TO DO ->
Your answer should consist of every line in the records that holds "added".

(Excerpts from a dataset)
=== Begin Enclosure ===

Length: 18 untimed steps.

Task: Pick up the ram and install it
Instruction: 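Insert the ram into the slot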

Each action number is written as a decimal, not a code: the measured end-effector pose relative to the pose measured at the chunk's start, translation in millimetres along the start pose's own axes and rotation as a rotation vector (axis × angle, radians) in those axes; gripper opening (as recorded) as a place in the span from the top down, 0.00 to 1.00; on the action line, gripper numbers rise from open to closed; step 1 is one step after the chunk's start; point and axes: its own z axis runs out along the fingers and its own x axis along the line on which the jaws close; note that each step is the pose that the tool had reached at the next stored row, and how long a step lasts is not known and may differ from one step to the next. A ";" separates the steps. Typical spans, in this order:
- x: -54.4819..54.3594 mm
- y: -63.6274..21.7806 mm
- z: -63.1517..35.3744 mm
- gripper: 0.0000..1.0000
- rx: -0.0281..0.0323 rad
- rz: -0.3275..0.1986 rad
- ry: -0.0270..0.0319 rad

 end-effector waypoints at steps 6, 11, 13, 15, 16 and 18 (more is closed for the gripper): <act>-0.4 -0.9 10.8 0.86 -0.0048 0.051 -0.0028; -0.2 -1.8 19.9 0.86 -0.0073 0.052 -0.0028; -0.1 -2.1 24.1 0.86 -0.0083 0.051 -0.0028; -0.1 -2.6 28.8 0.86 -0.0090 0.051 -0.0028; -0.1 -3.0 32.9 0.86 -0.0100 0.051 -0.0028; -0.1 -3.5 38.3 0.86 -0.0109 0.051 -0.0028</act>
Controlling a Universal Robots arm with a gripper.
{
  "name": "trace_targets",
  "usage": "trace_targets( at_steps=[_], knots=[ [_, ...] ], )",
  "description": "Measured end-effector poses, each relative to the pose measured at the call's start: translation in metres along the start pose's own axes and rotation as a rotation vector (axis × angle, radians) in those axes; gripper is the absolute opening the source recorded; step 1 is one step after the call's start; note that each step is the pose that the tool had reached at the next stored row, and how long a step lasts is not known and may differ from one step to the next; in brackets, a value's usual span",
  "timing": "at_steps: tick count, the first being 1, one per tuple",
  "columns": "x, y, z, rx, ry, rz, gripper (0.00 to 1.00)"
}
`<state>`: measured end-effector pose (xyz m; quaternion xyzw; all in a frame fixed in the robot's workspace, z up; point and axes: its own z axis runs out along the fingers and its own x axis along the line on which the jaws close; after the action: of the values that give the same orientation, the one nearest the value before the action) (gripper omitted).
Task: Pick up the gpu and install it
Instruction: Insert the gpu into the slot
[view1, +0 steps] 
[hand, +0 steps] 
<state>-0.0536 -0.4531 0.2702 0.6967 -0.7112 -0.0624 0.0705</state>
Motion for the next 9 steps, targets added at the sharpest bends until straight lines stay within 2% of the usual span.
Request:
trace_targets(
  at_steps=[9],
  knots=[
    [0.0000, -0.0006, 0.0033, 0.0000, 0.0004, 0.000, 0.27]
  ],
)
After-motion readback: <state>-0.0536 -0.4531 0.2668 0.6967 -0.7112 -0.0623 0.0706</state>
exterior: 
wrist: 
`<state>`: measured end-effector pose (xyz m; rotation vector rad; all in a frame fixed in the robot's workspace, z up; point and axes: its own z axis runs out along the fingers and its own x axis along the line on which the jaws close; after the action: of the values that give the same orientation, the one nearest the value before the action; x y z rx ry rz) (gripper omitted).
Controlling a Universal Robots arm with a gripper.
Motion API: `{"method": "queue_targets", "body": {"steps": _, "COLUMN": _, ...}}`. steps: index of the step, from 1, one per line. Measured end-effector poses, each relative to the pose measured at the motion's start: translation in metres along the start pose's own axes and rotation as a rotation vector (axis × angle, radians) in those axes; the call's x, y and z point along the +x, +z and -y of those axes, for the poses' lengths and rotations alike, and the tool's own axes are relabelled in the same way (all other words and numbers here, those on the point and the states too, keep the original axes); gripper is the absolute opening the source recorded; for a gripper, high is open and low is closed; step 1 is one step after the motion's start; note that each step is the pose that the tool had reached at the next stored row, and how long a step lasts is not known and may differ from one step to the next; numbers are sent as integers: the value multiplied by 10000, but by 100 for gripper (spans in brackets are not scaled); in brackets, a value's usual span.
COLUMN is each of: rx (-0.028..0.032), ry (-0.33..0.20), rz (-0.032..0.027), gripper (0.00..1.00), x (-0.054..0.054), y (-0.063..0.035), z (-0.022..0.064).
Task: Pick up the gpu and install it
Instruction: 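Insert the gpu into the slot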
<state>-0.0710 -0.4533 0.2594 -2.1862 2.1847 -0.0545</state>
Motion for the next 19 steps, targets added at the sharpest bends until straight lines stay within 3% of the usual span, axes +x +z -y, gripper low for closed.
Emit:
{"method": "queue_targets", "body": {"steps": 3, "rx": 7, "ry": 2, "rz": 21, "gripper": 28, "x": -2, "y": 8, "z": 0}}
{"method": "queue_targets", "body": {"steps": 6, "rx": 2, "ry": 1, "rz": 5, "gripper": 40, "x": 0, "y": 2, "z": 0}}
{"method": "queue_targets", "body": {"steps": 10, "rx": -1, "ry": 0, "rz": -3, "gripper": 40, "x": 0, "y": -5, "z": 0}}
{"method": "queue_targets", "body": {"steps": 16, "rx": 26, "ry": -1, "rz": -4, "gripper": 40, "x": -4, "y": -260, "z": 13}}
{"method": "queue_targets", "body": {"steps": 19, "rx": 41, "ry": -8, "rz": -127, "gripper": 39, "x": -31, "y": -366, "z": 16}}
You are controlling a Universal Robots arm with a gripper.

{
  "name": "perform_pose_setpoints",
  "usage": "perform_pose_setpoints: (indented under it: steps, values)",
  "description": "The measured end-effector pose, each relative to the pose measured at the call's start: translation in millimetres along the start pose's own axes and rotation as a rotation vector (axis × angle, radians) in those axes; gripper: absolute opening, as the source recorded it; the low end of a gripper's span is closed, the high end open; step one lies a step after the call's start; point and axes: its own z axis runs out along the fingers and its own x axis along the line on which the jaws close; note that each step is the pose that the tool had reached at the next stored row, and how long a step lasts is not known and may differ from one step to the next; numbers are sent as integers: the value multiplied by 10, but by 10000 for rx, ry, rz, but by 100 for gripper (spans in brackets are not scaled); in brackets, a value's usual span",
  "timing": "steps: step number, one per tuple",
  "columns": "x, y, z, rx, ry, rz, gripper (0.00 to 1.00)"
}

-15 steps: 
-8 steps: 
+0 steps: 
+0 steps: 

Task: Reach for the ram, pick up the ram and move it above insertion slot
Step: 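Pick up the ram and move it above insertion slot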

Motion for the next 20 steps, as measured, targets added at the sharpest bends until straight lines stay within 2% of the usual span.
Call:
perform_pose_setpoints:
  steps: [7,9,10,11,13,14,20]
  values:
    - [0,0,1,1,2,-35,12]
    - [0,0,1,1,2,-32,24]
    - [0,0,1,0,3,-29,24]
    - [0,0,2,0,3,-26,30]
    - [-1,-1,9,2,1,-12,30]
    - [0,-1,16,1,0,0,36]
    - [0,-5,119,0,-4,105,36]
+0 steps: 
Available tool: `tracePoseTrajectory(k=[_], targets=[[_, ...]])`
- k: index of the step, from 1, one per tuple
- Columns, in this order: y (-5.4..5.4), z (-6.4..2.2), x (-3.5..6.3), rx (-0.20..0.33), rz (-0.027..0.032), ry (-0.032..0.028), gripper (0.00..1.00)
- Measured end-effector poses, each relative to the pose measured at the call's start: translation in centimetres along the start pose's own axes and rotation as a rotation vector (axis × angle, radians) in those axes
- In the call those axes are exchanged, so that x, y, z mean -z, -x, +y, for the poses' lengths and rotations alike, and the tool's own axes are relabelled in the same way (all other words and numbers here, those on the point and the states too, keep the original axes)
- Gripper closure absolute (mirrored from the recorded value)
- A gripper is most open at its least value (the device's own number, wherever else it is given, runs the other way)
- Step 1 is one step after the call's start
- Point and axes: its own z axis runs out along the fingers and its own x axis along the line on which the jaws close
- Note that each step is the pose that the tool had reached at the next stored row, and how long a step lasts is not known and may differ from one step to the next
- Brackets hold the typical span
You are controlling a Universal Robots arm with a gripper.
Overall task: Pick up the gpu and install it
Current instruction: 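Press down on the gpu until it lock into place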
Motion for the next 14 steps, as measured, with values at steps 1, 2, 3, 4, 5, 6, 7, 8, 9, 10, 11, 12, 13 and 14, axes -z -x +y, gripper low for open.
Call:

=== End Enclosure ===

SOLVED EXERCISE ->
Motion for the next 9 steps, targets added at the sharpest bends until straight lines stay within 2% of the usual span.
Motion for the next 19 steps, targets added at the sharpest bends until straight lines stay within 3% of the usual span, axes +x +z -y, gripper low for closed.
Motion for the next 20 steps, as measured, targets added at the sharpest bends until straight lines stay within 2% of the usual span.

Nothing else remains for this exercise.